Model: "sequential_2"
_________________________________________________________________
Layer (type)                 Output Shape              Param #   
cu_dnnlstm_2 (CuDNNLSTM)     (None, None, 100)         41200     
_________________________________________________________________
cu_dnnlstm_3 (CuDNNLSTM)     (None, 100)               80800     
_________________________________________________________________
dropout_2 (Dropout)          (None, 100)               0         
_________________________________________________________________
dense_2 (Dense)              (None, 1)                 101       
Total params: 122,101
Trainable params: 122,101
Non-trainable params: 0
_________________________________________________________________


The networks were trained on different subsets of the best response sequence data set of Chapter 6.

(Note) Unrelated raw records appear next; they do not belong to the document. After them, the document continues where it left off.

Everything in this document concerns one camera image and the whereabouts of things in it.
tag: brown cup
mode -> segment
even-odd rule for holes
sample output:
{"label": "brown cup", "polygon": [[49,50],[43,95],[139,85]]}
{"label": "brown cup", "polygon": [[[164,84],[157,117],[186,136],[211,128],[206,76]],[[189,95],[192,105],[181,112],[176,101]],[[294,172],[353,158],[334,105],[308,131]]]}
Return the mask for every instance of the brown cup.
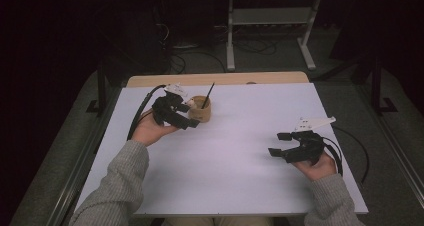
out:
{"label": "brown cup", "polygon": [[196,108],[192,107],[188,111],[188,117],[190,119],[197,119],[201,123],[206,123],[211,118],[211,99],[209,98],[206,102],[205,107],[202,109],[203,102],[205,102],[205,96],[194,96],[193,100],[196,104]]}

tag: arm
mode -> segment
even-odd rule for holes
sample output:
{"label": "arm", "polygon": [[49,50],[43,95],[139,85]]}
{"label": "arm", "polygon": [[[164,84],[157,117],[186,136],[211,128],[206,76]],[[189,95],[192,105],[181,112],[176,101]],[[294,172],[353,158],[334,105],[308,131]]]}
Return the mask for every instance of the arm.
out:
{"label": "arm", "polygon": [[293,163],[312,182],[315,208],[305,217],[305,225],[363,225],[357,218],[355,205],[343,178],[336,173],[334,160],[326,153],[311,166]]}
{"label": "arm", "polygon": [[142,120],[118,155],[108,166],[107,175],[75,211],[70,225],[126,225],[143,201],[142,183],[149,156],[147,146],[177,130],[157,125],[151,110]]}

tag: forearm
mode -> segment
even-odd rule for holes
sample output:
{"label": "forearm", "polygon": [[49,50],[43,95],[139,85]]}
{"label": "forearm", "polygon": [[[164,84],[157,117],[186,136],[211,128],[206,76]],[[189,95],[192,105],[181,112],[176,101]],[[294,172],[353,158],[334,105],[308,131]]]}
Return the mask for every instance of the forearm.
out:
{"label": "forearm", "polygon": [[146,147],[127,141],[109,164],[99,188],[75,211],[70,225],[126,224],[143,200],[141,187],[148,163]]}
{"label": "forearm", "polygon": [[305,225],[363,225],[357,218],[355,205],[339,174],[311,183],[315,209],[305,217]]}

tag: black pen
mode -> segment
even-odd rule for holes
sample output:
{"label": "black pen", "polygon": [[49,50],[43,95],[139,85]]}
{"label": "black pen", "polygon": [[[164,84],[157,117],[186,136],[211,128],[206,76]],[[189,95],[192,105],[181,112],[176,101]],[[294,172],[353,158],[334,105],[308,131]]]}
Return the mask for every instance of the black pen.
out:
{"label": "black pen", "polygon": [[205,108],[205,106],[206,106],[206,102],[209,100],[209,95],[211,94],[211,91],[212,91],[212,88],[213,88],[213,86],[214,86],[214,85],[215,85],[215,82],[213,82],[213,84],[212,84],[211,88],[209,89],[208,95],[206,95],[206,99],[205,99],[205,101],[203,102],[202,109],[204,109],[204,108]]}

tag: hand
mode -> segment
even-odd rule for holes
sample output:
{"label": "hand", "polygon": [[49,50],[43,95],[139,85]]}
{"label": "hand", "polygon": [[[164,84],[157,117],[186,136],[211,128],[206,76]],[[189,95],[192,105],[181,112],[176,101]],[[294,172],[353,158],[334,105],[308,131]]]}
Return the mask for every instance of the hand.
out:
{"label": "hand", "polygon": [[141,120],[134,130],[131,140],[138,141],[146,147],[156,143],[162,136],[178,130],[177,127],[172,125],[158,125],[153,118],[153,109],[144,112],[140,118]]}
{"label": "hand", "polygon": [[311,166],[311,162],[309,161],[296,162],[292,164],[311,181],[316,181],[337,173],[334,159],[326,152],[321,154],[318,163],[313,166]]}

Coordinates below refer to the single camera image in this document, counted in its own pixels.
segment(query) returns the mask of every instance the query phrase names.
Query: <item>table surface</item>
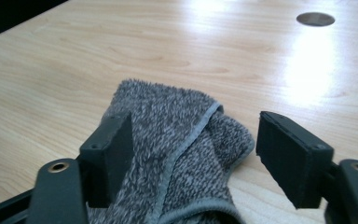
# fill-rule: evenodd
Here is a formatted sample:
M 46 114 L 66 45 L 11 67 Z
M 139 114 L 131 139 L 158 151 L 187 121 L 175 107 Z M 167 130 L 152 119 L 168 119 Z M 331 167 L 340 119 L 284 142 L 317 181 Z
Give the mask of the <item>table surface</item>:
M 296 21 L 310 11 L 336 22 Z M 358 1 L 71 0 L 0 34 L 0 202 L 76 157 L 126 78 L 204 91 L 254 138 L 283 114 L 358 160 Z M 248 223 L 324 222 L 255 152 L 228 184 Z

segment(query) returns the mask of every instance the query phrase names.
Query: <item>wooden table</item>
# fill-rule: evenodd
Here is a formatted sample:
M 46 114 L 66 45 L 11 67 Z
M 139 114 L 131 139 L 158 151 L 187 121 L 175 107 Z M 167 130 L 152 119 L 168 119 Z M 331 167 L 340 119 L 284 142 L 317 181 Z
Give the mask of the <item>wooden table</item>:
M 261 110 L 283 114 L 358 159 L 358 1 L 72 0 L 0 34 L 0 202 L 74 158 L 126 78 L 204 91 L 255 138 Z M 248 223 L 324 222 L 254 152 L 229 186 Z

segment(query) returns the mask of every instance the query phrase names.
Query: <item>wood grain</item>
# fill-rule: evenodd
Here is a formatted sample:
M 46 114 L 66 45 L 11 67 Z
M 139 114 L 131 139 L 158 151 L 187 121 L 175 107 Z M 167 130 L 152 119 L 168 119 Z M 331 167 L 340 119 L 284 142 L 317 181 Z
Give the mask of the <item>wood grain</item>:
M 336 22 L 296 21 L 309 11 Z M 358 1 L 72 0 L 0 34 L 0 202 L 74 158 L 125 78 L 204 91 L 255 138 L 281 113 L 358 159 Z M 254 153 L 229 186 L 248 223 L 324 222 Z

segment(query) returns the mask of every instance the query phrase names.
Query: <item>towel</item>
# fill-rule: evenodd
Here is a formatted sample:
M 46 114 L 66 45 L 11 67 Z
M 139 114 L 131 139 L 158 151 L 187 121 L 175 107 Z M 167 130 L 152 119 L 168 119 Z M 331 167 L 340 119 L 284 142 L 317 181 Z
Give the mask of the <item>towel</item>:
M 124 80 L 103 115 L 131 112 L 134 158 L 117 199 L 90 223 L 244 223 L 228 179 L 254 139 L 210 96 Z

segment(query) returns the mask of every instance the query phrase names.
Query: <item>dark floor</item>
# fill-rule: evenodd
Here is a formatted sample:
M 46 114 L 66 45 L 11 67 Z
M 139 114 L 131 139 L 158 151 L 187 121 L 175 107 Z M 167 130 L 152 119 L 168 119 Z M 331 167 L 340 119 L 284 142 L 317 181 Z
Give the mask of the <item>dark floor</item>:
M 0 0 L 0 33 L 67 0 Z

**Strategies and total best response sequences per data set**

In [14]:
from pathlib import Path

import pandas as pd
import axelrod as axl

In [24]:
dfs = []
for file in Path(
    "/Users/storm/rsc/Training-IPD-strategies-with-RNN/best_responses/"
).glob("*.csv"):
    dfs.append(pd.read_csv(file, index_col=0,))

In [25]:
df = pd.concat(dfs).reset_index(drop=True)

In [36]:
across_strategies = [
    "Anti Tit For Tat",
    "Adaptive Pavlov 2006",
    "Cautious QLearner",
    "EasyGo",
    "Eatherley",
    "Evolved HMM 5",
    "Forgiver",
    "Gladstein",
    "GraaskampKatzen",
    "Hard Tit For Tat",
    "Pun1",
    "PSO Gambler 2_2_2 Noise 05",
    "Punisher",
    "Tricky Cooperator",
    "$e$",
]

In [17]:
with open("tex/strategies_across_total.tex", 'w') as out:
    out.write(f"{len(top_strategies)}")

In [18]:
top_strategies = [
    "PSO Gambler Mem1",
    "Evolved ANN 5",
    "DoubleCrosser",
    "Omega TFT",
    "EvolvedLookerUp2_2_2",
    "Fool Me Once",
    "Gradual",
    "PSO Gambler 2_2_2 Noise 05",
    "Evolved HMM 5",
    "PSO Gambler 1_1_1",
    "PSO Gambler 2_2_2",
    "Evolved ANN",
    "Evolved FSM 16",
    "Winner12",
    "BackStabber",
    "Evolved FSM 16 Noise 05",
    "Evolved ANN 5 Noise 05",
    "Evolved FSM 4",
]

In [19]:
with open("tex/top_strategies_total.tex", 'w') as out:
    out.write(f"{len(top_strategies)}")

In [40]:
basic_strategies = [s.name for s in axl.basic_strategies]

In [21]:
with open("tex/basic_strategies_total.tex", 'w') as out:
    out.write(f"{len(basic_opponents)}")

**Total number of best response sequence for the sub sets**

In [32]:
len(df[df['opponent'].isin(top_strategies)]['opponent'].unique()) == len(top_strategies)

True

In [33]:
len(df[df['opponent'].isin(top_strategies)]) 

714

In [43]:
with open("tex/top_strategies_sequences.tex", 'w') as out:
    out.write(f"{len(df[df['opponent'].isin(top_strategies)]) }")

In [37]:
len(df[df['opponent'].isin(across_strategies)]['opponent'].unique()) == len(across_strategies)

True

In [38]:
len(df[df['opponent'].isin(across_strategies)]) 

212

In [44]:
with open("tex/across_strategies_sequences.tex", 'w') as out:
    out.write(f"{len(df[df['opponent'].isin(across_strategies)])}")

In [41]:
len(df[df['opponent'].isin(basic_strategies)]['opponent'].unique()) == len(basic_strategies)

True

In [42]:
len(df[df['opponent'].isin(basic_strategies)]) 

84

In [45]:
with open("tex/basic_strategies_sequences.tex", 'w') as out:
    out.write(f"{len(df[df['opponent'].isin(basic_strategies)]) }")